A low, masculine voice came back to her, slightly harsh, hostile. “You’re trespassing, whoever you are. For God’s sake, it’s four in the morning and hardly the time to be walking blithely about!” The black shadow moved, materialised into the shape of a man. He came nearer.
She felt that hostility like a silent snarl, and she reacted confusedly, backing up a few steps. “H-hello, you must be the fellow renting the Cessler house, M-Mr. Raymond. I’m your neighbour, Dana Haslow. I walk over the property quite a bit. Mrs. Cessler never minds.” Her mind was working on several levels. She’d spoken almost absently, barely paying attention, for she was inwardly wondering if one day she might become dangerous to other people if she really was insane. Would she be able to hide it, or would she have to be committed? Could she cover up this great appalling rent in her personality? She wondered irrelevantly whether the food was good in a mental institution, and also why in the world this strange man was out of bed and abroad at four in the morning.

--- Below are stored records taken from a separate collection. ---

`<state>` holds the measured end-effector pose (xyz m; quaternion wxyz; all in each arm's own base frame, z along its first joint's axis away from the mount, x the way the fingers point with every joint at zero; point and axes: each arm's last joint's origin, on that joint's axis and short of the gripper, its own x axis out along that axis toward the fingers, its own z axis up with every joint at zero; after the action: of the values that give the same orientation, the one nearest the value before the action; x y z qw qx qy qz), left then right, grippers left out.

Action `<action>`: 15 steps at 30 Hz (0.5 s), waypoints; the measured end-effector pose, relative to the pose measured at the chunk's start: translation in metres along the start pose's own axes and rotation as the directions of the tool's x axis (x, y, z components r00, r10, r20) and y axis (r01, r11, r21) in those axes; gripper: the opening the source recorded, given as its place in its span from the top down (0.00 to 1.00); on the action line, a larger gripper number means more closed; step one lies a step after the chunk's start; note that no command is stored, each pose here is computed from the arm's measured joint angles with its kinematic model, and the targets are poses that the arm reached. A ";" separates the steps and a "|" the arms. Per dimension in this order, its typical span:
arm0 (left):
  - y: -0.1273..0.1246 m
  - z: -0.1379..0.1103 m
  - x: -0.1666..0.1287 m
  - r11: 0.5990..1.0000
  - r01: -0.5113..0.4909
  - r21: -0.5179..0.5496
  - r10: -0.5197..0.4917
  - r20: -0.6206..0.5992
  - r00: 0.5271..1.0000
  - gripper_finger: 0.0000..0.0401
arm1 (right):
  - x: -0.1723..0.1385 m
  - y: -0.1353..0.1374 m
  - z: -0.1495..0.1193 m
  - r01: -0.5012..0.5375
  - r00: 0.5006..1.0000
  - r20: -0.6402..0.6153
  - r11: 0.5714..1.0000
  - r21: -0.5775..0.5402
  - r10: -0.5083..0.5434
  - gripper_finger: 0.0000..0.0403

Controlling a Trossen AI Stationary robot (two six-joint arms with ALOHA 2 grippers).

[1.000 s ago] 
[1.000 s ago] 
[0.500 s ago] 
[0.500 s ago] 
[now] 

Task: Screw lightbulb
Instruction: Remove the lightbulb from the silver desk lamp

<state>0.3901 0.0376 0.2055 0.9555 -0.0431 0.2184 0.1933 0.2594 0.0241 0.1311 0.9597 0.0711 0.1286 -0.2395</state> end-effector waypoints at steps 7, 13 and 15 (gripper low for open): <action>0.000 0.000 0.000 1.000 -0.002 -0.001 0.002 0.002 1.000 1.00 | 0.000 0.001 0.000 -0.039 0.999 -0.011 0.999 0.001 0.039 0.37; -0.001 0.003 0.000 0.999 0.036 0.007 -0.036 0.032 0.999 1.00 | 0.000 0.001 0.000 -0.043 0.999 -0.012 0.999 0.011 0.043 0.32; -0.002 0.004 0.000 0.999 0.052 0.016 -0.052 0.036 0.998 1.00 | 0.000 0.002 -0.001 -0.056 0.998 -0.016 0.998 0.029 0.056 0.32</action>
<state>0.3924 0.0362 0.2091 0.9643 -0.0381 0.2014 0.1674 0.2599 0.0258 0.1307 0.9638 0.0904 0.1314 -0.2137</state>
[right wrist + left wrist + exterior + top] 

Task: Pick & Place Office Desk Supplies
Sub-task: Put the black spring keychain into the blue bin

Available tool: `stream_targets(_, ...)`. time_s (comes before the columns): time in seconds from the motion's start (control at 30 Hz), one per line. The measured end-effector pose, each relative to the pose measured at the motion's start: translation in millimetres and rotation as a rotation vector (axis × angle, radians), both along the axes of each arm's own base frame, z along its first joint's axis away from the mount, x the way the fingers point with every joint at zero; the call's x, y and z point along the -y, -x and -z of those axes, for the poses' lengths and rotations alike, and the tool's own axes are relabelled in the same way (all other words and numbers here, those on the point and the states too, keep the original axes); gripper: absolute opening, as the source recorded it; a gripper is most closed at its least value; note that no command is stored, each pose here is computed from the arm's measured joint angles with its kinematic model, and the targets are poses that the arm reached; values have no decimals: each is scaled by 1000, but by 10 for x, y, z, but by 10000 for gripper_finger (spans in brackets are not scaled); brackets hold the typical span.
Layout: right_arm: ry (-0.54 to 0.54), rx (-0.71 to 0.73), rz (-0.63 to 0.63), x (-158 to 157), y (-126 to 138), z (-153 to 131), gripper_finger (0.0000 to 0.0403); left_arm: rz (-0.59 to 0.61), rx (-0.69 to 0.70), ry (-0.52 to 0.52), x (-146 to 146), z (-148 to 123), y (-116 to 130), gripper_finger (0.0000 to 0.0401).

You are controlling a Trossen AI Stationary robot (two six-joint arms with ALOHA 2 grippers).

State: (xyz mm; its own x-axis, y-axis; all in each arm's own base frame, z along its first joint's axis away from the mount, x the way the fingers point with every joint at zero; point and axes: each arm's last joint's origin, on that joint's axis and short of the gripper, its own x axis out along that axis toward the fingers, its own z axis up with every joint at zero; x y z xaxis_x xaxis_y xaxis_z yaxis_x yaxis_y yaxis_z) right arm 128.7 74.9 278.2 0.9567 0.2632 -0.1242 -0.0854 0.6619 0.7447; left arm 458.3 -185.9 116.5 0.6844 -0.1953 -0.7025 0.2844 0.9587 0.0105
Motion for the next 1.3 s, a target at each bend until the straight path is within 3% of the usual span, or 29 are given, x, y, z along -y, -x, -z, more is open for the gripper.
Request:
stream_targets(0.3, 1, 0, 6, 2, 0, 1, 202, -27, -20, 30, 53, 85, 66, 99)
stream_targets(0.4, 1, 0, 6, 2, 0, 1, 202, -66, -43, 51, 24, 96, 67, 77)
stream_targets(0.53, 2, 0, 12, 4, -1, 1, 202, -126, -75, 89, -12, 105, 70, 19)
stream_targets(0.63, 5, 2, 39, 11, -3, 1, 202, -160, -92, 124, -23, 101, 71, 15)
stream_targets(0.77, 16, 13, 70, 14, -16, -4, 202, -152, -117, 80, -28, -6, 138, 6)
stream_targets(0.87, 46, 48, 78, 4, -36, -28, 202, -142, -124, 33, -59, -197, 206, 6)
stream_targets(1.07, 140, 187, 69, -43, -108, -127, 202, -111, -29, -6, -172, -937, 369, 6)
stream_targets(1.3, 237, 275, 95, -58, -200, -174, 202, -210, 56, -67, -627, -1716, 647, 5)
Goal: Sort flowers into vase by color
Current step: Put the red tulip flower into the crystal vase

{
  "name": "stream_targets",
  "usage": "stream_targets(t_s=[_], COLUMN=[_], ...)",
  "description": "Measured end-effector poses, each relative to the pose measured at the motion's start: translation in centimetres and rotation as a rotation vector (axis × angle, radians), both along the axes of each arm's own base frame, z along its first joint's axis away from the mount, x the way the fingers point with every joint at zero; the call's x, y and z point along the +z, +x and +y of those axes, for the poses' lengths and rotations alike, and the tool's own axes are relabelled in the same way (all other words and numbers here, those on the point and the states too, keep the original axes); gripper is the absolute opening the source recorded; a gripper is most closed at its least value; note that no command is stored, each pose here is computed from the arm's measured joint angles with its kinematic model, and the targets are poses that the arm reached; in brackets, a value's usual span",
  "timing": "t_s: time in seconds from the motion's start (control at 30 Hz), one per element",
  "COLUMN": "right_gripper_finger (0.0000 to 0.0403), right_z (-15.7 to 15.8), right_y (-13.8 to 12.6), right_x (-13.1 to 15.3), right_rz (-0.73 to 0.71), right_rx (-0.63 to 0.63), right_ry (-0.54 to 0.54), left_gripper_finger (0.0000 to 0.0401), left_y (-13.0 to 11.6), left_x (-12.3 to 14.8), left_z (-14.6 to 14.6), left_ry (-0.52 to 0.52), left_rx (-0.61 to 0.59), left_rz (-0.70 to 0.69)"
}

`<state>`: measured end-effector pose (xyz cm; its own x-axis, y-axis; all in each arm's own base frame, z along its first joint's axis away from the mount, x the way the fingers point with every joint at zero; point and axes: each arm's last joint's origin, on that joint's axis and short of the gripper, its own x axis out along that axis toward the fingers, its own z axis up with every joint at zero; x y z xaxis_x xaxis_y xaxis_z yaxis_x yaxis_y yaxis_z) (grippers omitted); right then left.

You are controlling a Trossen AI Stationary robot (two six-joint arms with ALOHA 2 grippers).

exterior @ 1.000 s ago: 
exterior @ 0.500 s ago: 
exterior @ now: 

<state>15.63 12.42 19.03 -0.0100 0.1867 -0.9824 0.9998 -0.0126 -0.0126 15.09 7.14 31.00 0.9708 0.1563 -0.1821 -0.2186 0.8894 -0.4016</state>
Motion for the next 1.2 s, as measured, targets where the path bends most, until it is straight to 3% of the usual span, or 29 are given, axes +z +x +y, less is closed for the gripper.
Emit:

He had apparently come to the same conclusion, for after an obvious hesitation, that shadow that was a man came yet closer and said, dryly, “It’s—er—a bit late for wandering safely in the woods don’t you think, Miss Haslow? If you were injured in an accident, it would be some time before anyone could find you.”
“I know the area well,” she said shortly. “There would be no accident.” The whispering passage of a night owl overhead, and a sudden distant scream from a field mouse. She backed up again. He was sounding more friendly and at ease, but she still felt his hostility beat at her temples, and it alarmed her more than she cared to admit.
“Oh, but there might have easily been an accident just now,” he said pleasantly, and her throat tightened. He took a few more steps. He was too close. “You see, as I didn’t know your identity in the dark, I could have very easily hurt you, thinking that you were perhaps an intruder, maybe a thief come to break into the house—”
“Come off it, Mr. Raymond,” she said, tension making her terse, and uncaring that she was so. “This is such a small place that we don’t even lock our doors at night. You’re just trying to get me off this land, aren’t you? But Mrs. Cessler told me specifically that she was going to make sure you knew of me and that I was to be able to roam the property at will. You won’t get rid of me so easily.” She didn’t care what this person thought of her, knowing full well that she was considered to be a bit odd by just about everyone in the small town. Such a young girl keeping so stubbornly off to herself was bound to make someone talk. If they knew only the half of it, she thought.
“Not bad, for four in the morning. As a matter of fact, she did mention to me in passing that you had a habit of wandering around and that I should be lenient, as you’d done so all your life.” That male voice was fully mature and would be quite attractive, she thought idly, if it didn’t have that thread of mockery running through it. He moved, became more well defined. He was big. He must be just over six feet tall, she mused, but there was solidity to the bulk that gave her an impression of a brick wall. The hostility had lessened somewhat, but there was a certain quality of tenseness about him that made her want to squirm. He was radiating as much nervous tension as she’d felt from the beginning, and the combination of both his emotions and her own had her nearly out of her head with the need to do something. She shifted, like a skittish colt. “Tell me, Miss Haslow, are you in the habit of wandering around in the dead of night?” She sensed his sharp curiosity underneath the casual sounding words.
“I have insomnia,” she replied briefly, “and am in the habit of roaming around all over the place, whenever the mood strikes me.”